问题
I saw somewhere that the GCC compiler might prefer sometimes not using conditional mov when converting my code into ASM.
What are the cases where it might choose to do something other than conditional mov?
回答1:
Compilers often favour if-conversion to cmov when both sides of the branch are short, especially with a ternary so you always assign a C variable. e.g. if(x) y=bar;
sometimes doesn't optimize to CMOV but y = x ? bar : y;
does use CMOV more often. Especially when y
is an array entry that otherwise wouldn't be touched: introducing a non-atomic RMW of it could create a data-race not present in the source. (Compilers can't invent writes to possibly-shared objects.)
The obvious example of when if-conversion would be legal but obviously not profitable would be when there's a lot of work on both sides of an if/else. e.g. some multiplies and divides, a whole loop, and/or table lookups. Even if gcc can prove that it's safe to run both sides and select one result at the end, it would see that doing that much more work isn't worth avoiding a branch.

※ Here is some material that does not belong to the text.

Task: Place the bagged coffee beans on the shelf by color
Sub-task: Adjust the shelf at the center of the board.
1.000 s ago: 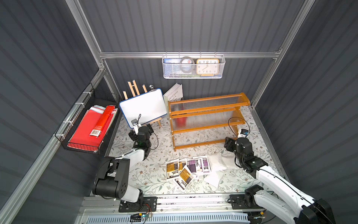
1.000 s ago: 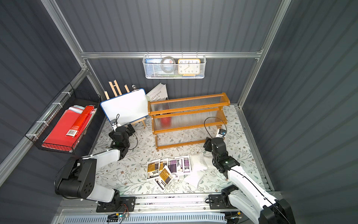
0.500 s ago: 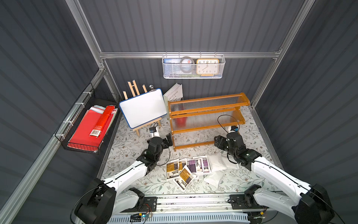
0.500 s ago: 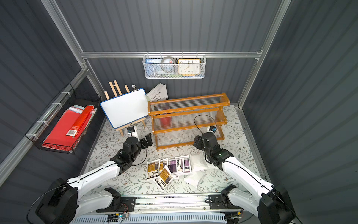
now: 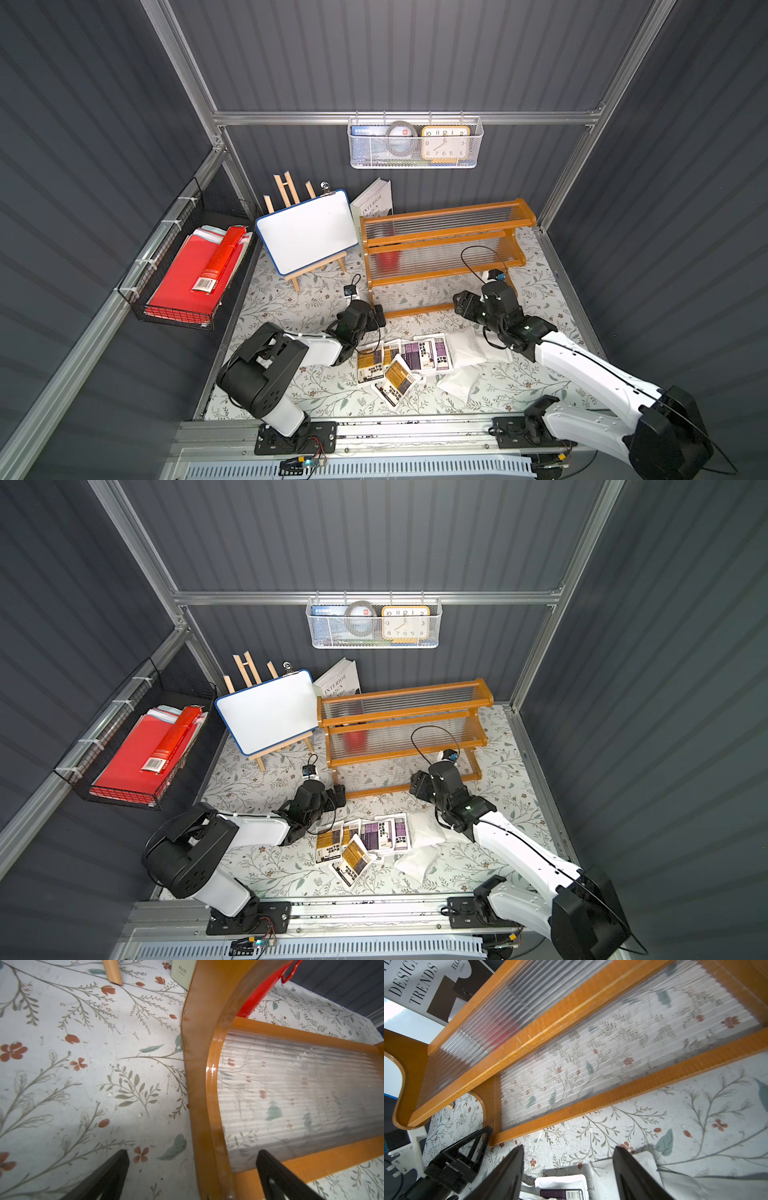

If-conversion to a data-dependency (branchless cmov) is only even possible in limited circumstances. e.g. Why is gcc allowed to speculatively load from a struct? shows a case where it can/can't be done. Other cases include doing a memory access that the C abstract machine doesn't, which the compiler can't prove won't fault. Or a non-inline function call that might have side-effects.
See also these questions about getting gcc to use CMOV.
- Getting GCC/Clang to use CMOV
- how to force the use of cmov in gcc and VS
- Make gcc use conditional moves
See also Disabling predication in gcc/g++ - apparently gcc -fno-if-conversion -fno-if-conversion2
will disable use of cmov.
For a case where cmov hurts performance, see gcc optimization flag -O3 makes code slower than -O2 - GCC -O3
needs profile-guided optimization to get it right and use a branch for an if
that turns out to be highly predictable. GCC -O2
didn't do if-conversion in the first place, even without PGO profiling data.
An example the other way: Is there a good reason why GCC would generate jump to jump just over one cheap instruction?
GCC seemingly misses simple optimization shows a case where a ternary has side-effects in both halves: ternary isn't like CMOV: only one side is even evalutated for side effects.
AVX-512 and Branching shows a Fortran example where GCC needs help from source changes to be able to use branchless SIMD. (Equivalent of scalar CMOV). This is a case of not inventing writes: it can't turn a read/branch into read/maybe-modify/write for elements that source wouldn't have written. If-conversion is usually necessary for auto-vectorization.